The recruitment process for security developers is somewhat different from the mainstream recruitment process. Knowledge of Gentoo specifics is not as important as it is for other developers, since they don't need to have commit rights to the Portage tree. On the other hand, they must have a good security background, good knowledge of written English and must progressively be given more responsibility.
The whole recruitment process should take between 2 and 3 months, depending on your personal skills and the amount of time you can invest. While we are talking about time: most of the tasks you need to do will take less then 10 minutes, but you should be able to react on problems with a low latency. Thus, constant dedication is more important than endless hours of spare time. Security recruits in training will be called padawans throughout this document.

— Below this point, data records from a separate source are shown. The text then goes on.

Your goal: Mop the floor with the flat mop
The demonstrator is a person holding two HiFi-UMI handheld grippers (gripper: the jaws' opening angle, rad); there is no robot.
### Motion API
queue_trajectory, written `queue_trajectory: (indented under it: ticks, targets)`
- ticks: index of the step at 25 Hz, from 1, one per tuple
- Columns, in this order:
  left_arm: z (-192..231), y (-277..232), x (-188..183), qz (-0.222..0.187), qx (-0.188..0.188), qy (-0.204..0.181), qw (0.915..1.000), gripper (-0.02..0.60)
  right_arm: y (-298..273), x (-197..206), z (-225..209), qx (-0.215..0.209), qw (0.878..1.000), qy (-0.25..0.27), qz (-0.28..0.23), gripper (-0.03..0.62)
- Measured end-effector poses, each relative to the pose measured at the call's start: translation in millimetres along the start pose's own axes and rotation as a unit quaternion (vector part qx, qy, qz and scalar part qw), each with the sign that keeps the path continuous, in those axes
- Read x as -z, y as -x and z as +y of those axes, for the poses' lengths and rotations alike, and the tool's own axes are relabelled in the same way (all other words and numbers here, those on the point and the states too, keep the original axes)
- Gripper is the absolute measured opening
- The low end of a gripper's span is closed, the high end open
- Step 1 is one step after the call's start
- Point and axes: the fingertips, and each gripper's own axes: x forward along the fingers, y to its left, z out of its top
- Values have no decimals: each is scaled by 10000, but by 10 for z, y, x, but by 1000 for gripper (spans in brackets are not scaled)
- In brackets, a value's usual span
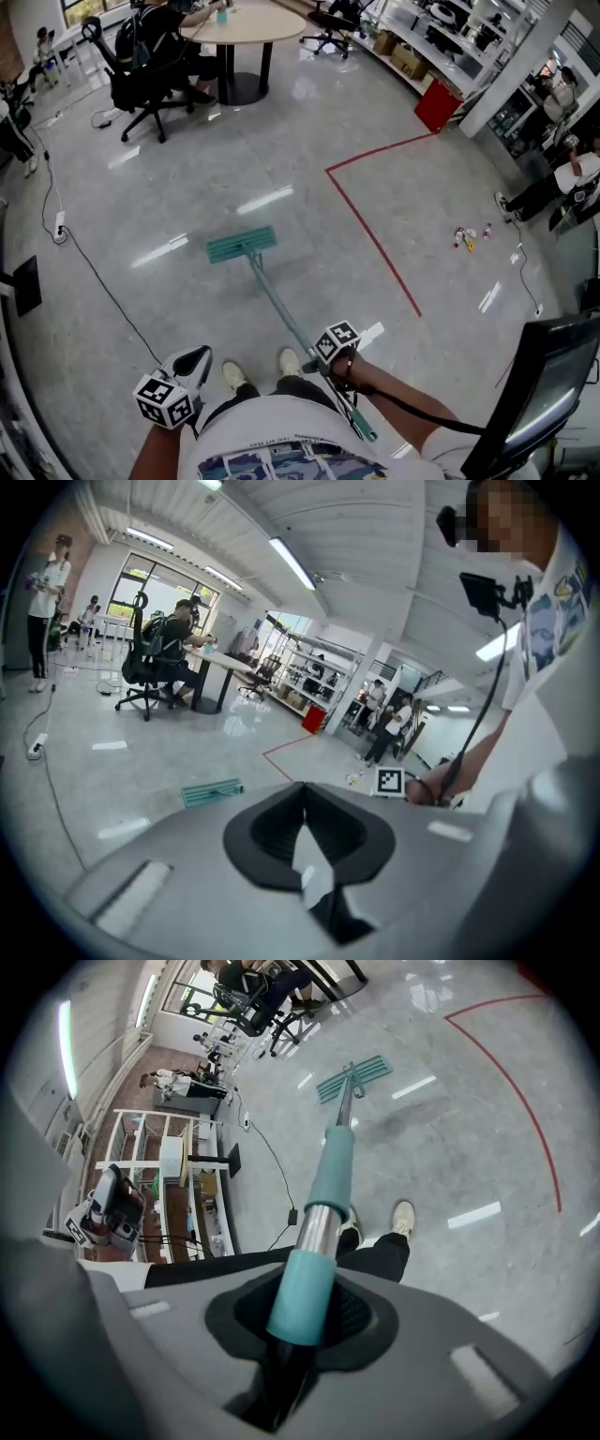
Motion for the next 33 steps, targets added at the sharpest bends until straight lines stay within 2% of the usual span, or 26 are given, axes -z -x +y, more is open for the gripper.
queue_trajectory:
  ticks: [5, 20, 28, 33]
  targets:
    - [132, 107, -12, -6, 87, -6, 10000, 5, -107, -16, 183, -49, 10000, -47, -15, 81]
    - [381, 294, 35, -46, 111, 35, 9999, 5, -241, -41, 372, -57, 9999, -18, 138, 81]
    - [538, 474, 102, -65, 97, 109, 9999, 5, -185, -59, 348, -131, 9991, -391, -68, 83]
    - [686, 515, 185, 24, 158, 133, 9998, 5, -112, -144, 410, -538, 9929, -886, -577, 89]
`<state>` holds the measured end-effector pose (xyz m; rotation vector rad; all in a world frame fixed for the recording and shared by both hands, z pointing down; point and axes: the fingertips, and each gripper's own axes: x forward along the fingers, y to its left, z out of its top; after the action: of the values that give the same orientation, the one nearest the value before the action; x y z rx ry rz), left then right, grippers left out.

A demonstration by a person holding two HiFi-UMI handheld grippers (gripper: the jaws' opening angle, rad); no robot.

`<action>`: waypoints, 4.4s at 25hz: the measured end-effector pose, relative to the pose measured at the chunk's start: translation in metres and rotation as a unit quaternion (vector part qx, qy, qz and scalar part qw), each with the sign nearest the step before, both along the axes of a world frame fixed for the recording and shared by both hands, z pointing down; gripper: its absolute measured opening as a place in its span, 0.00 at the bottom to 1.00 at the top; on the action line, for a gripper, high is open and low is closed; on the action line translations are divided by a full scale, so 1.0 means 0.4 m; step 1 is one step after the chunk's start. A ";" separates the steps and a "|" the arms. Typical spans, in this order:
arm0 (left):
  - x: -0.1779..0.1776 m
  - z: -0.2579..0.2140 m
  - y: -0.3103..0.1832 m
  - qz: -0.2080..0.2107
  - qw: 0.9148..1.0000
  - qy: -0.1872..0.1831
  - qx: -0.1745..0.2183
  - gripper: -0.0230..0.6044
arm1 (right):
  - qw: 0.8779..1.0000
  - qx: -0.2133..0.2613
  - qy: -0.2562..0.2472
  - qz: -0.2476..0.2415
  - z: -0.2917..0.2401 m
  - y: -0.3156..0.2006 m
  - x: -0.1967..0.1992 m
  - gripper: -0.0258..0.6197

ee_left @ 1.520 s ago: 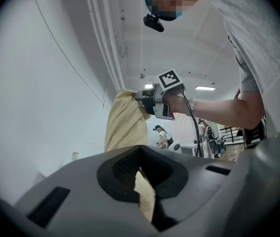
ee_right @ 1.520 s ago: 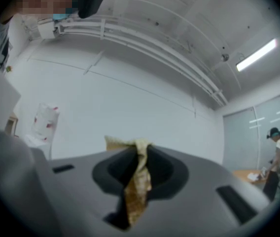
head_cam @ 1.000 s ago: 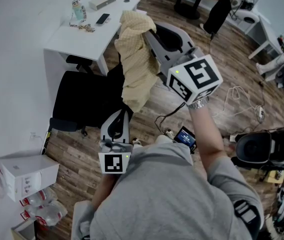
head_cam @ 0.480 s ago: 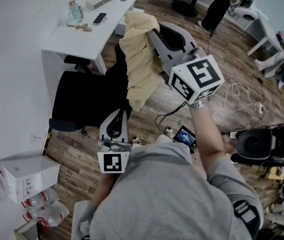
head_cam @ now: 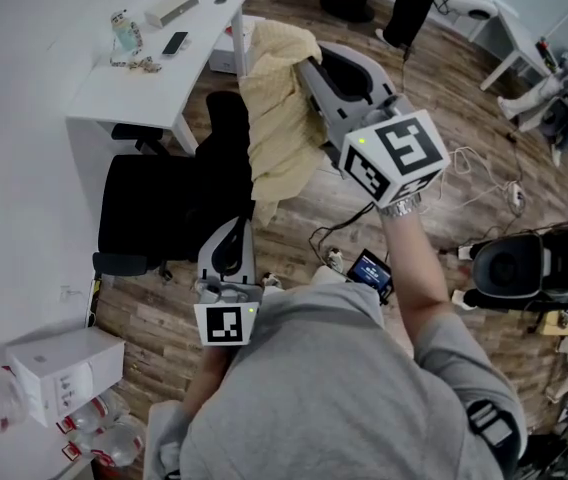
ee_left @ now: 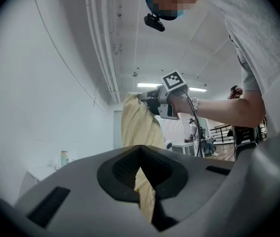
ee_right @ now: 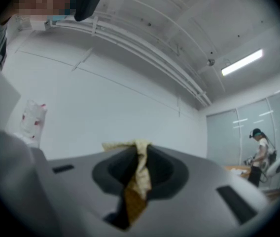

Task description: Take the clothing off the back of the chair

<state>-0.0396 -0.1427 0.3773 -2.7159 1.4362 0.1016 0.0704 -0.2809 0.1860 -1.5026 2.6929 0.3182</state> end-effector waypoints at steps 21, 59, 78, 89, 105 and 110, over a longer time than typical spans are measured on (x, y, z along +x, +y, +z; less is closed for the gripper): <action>0.160 0.015 -0.012 0.083 0.997 -0.003 -0.010 0.09 | 0.996 -0.022 -0.001 0.086 0.050 0.031 0.229 0.14; 0.200 0.035 -0.008 0.104 0.994 -0.027 -0.015 0.09 | 0.983 -0.137 -0.015 0.119 0.364 0.166 0.294 0.14; 0.196 0.038 -0.011 0.104 0.994 -0.025 -0.017 0.09 | 0.967 -0.222 -0.032 0.124 0.573 0.262 0.263 0.14; 0.195 0.043 -0.008 0.101 0.994 -0.024 -0.024 0.09 | 0.957 -0.259 -0.035 0.130 0.648 0.311 0.265 0.14; 0.183 0.051 0.001 0.098 0.995 -0.027 -0.024 0.09 | 0.952 -0.279 -0.057 0.114 0.687 0.347 0.239 0.14; 0.180 0.049 -0.004 0.097 0.995 -0.022 -0.021 0.09 | 0.951 -0.282 -0.054 0.113 0.693 0.346 0.231 0.14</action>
<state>0.0322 -0.1442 0.3968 -2.8668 1.1733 0.0200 0.1629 -0.1425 0.4631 -1.8914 2.6509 -0.5684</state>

| Padawan name | Username | Rank | Mentor |
| Stefan Behte | craig | Apprentice | rbu |
| Tony Vroon | Chainsaw | Apprentice | a3li |
| Matti Bickel | mabi | Apprentice | none yet |
Note: Developers and senior developers appear on the Security project page. |
To become a padawan, you'll have to submit an application with your background and qualifications to security@gentoo.org. You'll have to join us on IRC on the #gentoo-security channel to get a feel of how we work. You can read the GLSA Coordinator Guide and if you're still interested in the job, you can start as a Scout.
First step in joining the team is to be a scout. You will have to follow major security lists and websites (your choice) and submit bugs for things that are not yet in the current Security bugs. Search for duplicates in resolved bugs before submitting! We will assign a senior developer as 'Mentor' to you. He will show you around and answer all your questions (but don't hesitate to contact any other senior developer for help). It's also wise to add security@gentoo.org to your list of watched users. To do this, open the preferences of your bugzilla account, go to "Email Preferences" and add security@gentoo.org into the editbox at the bottom. Now you will automatically receive every bugmail of security@gentoo.org, except for the restricted ones. This will help you to stay up to date.
If you managed to file a new security bug, you are also welcome to try to resolve it (meaning, CCing the maintainer, setting and updating the status whiteboard and all the other things as described in the GLSA coordinator guide). Unfortunately, this only works for bugs you filed. You will be allowed to edit and move other bugs around when you are developer on probation.
Finding security bugs can be very difficult and boring, but try to go through the slave labor. There are several ways to make your life easier. Some primary channels have a rather low signal-to-noise ratio like Full-Disclosure, but there are also other mailing lists like oss-security that are more focussed for distribution vendors. You might also be interested in secondary channels, for instance, Secunia Advisories can be subscribed to via a mailing list, or BugTraq BIDs and CVE identifiers can be followed via RSS feeds. You can find tools to easily handle newly assigned CVE identifiers, and perform other routine tasks in the Security SVN. Please consult the README provided there.
Furthermore, you can also try to find other tasks that interest you, for example trying to get in touch with developers that are late with ebuilding and/or stabling or verify a vulnerability where it's not sure whether or not Gentoo is affected. You could also try to ask your mentor for a task.
Note: Do you know how to look up a bug by CVE identifier in the Bug trackers of the other distributions? If not, try to find it out or ask your mentor. |
If you do a good job as a scout, you'll be invited to be an apprentice. We will add you to a secret tool called the 'GLSAMaker' and you will be asked to draft, comment and review security advisories. You are also responsible to fix advisories you drafted as fast as possible. Besides that, you should try to continue your scouting work. Drafting GLSAs is usually much more relaxed than hunting bugs, so you will hopefully start to enjoy your work at this point.
Note: Have you read more than one page on the oss-security wiki yet? |
Remarkable GLSAs and dedication will bring you to the next step. We will open a recruitment bug for you and you will get the magic powers to edit and move bugs around that weren't filed by you. A 30 day trial period will start and you will have to answer the staffer-quiz correctly in order to become a full developer. During the probation period, you should get used to your new responsibilities, while demonstrating that you are ready to handle them.
At the end of your probation period, you'll be made a full GLSA Coordinator and you will be able to commit and send your own GLSAs. Glory and bounces will come to you.
To reach the holy grail of the padawans path and have almost infinite powers, you'll have to pass through classic developer quizzes to gain portage CVS commit rights. You'll have to prove you don't have a life outside #gentoo-security. Then you will be granted masking powers.
The contents of this document are licensed under the Creative Commons - Attribution / Share Alike license.